**Exercise description:** Search the entries for the word "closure" and copy each line that has it.
───── The records ─────
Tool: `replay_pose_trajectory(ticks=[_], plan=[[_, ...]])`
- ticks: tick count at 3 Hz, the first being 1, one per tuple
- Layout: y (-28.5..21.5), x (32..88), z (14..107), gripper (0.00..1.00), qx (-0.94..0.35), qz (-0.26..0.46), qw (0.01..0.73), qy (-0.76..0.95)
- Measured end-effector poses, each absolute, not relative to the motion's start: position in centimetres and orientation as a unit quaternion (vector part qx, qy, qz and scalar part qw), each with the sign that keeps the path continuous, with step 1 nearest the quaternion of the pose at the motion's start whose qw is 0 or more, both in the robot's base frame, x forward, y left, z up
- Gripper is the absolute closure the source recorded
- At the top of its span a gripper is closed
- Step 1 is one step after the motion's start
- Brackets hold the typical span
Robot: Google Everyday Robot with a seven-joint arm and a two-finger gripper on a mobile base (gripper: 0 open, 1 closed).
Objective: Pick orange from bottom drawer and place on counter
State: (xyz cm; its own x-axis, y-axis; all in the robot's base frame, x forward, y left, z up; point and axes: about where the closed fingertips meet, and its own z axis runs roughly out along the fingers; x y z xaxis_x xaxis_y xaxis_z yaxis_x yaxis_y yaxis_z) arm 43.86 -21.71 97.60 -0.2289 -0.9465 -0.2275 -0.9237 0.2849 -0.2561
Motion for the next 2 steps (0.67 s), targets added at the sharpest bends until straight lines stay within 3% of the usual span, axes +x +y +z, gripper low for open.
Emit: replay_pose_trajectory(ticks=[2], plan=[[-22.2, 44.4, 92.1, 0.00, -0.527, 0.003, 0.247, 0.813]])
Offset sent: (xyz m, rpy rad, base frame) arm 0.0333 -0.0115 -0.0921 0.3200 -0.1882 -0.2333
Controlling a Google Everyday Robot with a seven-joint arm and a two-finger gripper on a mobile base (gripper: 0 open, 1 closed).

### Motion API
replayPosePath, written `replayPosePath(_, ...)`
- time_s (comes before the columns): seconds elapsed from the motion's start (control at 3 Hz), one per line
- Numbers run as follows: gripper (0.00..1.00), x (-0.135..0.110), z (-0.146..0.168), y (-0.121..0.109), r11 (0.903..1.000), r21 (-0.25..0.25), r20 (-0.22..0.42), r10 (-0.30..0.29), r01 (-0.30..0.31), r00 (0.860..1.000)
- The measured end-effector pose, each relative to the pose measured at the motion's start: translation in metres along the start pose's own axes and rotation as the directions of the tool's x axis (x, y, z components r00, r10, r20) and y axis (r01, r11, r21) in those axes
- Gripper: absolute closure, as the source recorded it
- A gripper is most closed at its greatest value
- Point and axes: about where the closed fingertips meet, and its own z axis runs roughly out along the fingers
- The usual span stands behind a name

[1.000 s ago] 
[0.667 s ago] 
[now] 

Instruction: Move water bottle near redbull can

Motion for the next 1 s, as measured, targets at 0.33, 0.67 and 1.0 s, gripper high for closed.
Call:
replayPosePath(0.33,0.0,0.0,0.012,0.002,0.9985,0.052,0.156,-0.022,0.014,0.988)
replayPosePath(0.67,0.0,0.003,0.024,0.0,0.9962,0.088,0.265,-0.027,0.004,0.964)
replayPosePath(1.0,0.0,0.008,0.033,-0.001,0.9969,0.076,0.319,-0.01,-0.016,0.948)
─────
**Your response:**
- Gripper is the absolute closure the source recorded
- Gripper: absolute closure, as the source recorded it

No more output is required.